PROBLEM TO WORK ON:
Nothing but the lines from the one containing "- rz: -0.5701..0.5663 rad" through the final line of the listing should appear in the answer, each exactly as written.

(MATERIAL PROVIDED Opens)

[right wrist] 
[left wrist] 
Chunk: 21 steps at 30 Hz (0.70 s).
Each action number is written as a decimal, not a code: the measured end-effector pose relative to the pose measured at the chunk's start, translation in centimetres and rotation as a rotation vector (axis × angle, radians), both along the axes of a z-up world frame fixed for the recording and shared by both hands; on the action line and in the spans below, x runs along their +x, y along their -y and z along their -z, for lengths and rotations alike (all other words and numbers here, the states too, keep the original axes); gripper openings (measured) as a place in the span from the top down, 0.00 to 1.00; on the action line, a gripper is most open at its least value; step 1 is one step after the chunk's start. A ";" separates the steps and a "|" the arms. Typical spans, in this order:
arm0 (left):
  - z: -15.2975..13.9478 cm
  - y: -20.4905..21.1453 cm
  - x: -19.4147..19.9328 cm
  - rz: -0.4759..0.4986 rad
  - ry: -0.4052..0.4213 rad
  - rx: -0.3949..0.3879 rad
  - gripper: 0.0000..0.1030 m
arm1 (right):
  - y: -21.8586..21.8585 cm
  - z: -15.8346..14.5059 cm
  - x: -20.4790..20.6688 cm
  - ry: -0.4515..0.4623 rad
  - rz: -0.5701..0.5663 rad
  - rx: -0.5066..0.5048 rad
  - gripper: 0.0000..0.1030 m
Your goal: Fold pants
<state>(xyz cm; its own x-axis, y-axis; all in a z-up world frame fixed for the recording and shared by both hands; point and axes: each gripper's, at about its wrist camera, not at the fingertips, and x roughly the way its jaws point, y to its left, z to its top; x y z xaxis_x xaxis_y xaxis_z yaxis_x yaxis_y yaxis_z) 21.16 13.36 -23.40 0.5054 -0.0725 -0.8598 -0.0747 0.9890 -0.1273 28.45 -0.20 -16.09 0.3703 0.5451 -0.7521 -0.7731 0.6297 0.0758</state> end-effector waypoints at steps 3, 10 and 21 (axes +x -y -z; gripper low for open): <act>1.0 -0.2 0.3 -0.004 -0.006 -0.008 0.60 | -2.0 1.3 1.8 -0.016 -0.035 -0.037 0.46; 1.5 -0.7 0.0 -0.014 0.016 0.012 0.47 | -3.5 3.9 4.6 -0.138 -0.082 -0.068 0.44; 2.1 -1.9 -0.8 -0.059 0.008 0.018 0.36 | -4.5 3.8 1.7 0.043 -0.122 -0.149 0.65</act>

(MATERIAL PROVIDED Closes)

WRITTEN SOLUTION:
  - rz: -0.5701..0.5663 rad
  - rx: -0.5066..0.5048 rad
  - gripper: 0.0000..0.1030 m
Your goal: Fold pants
<state>(xyz cm; its own x-axis, y-axis; all in a z-up world frame fixed for the recording and shared by both hands; point and axes: each gripper's, at about its wrist camera, not at the fingertips, and x roughly the way its jaws point, y to its left, z to its top; x y z xaxis_x xaxis_y xaxis_z yaxis_x yaxis_y yaxis_z) 21.16 13.36 -23.40 0.5054 -0.0725 -0.8598 -0.0747 0.9890 -0.1273 28.45 -0.20 -16.09 0.3703 0.5451 -0.7521 -0.7731 0.6297 0.0758</state> end-effector waypoints at steps 3, 10 and 21 (axes +x -y -z; gripper low for open): <act>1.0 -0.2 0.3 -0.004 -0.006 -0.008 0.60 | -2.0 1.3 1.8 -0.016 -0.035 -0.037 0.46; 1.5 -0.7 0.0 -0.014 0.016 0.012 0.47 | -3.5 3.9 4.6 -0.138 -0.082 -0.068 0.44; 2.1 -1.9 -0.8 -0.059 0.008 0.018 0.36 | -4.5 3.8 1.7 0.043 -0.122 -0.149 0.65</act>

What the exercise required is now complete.